▶ Exercise goal
Show every line below where "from" can be found.

▶ Collection entries

****

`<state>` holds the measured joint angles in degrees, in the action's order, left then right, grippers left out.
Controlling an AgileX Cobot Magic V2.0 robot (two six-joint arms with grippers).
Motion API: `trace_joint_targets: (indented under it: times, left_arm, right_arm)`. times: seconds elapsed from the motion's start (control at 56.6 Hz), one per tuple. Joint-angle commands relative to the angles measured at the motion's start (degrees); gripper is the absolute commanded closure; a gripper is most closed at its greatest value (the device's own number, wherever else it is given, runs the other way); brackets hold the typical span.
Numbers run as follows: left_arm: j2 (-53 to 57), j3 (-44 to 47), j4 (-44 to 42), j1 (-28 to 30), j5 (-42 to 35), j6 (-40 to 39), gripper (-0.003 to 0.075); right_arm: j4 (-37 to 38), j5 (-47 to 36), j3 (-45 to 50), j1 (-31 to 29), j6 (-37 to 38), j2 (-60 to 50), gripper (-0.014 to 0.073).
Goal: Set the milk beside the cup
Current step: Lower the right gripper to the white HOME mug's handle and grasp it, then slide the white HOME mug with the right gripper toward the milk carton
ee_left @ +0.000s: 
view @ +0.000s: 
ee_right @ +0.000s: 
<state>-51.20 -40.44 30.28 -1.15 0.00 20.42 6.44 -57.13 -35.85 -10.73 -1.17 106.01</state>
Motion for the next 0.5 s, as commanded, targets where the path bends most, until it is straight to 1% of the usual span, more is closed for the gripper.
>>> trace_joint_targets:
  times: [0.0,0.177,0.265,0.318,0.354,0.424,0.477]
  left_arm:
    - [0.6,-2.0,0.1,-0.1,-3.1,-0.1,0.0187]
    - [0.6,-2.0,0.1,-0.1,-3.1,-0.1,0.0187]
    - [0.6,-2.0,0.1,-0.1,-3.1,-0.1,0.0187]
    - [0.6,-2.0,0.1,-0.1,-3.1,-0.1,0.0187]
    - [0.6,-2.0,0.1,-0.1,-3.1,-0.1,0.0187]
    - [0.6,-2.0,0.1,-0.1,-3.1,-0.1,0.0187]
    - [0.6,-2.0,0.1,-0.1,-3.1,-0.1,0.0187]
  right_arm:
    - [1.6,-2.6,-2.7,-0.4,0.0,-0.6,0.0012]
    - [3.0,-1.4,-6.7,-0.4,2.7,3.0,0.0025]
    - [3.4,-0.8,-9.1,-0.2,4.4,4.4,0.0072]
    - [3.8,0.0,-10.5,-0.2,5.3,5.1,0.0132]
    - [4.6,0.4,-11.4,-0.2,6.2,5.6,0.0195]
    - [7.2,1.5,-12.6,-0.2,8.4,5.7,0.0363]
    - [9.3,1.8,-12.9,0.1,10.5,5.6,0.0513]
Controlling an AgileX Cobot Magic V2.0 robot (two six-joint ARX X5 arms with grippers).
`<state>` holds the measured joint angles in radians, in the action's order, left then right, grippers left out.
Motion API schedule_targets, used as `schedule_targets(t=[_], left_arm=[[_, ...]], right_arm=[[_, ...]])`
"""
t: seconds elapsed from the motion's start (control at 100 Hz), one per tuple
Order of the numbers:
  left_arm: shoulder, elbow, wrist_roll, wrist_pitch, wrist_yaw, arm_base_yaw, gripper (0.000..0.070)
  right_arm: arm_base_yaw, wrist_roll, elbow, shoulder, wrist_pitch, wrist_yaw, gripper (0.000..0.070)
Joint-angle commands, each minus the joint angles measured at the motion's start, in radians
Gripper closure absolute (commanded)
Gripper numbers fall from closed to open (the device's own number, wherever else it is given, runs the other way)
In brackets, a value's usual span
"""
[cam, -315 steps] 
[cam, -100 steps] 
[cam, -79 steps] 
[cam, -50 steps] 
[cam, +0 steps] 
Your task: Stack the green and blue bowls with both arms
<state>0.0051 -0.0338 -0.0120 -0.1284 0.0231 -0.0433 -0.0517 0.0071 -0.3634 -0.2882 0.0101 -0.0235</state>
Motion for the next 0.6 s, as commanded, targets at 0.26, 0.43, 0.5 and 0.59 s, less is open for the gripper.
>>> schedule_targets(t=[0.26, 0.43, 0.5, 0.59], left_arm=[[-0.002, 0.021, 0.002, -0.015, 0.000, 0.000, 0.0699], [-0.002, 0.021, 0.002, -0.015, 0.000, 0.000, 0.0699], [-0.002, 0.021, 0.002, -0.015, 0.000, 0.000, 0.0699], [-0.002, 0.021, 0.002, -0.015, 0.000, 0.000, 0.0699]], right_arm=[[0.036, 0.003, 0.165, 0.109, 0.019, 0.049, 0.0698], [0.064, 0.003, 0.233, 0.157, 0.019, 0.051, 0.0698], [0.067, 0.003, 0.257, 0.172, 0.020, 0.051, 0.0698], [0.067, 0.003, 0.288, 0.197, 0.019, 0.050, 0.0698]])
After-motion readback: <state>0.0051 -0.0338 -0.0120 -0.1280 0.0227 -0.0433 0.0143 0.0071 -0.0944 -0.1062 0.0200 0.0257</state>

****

▶ Response to the exercise
Motion API: `trace_joint_targets: (indented under it: times, left_arm, right_arm)`. times: seconds elapsed from the motion's start (control at 56.6 Hz), one per tuple. Joint-angle commands relative to the angles measured at the motion's start (degrees); gripper is the absolute commanded closure; a gripper is most closed at its greatest value (the device's own number, wherever else it is given, runs the other way); brackets hold the typical span.
t: seconds elapsed from the motion's start (control at 100 Hz), one per tuple
Gripper numbers fall from closed to open (the device's own number, wherever else it is given, runs the other way)

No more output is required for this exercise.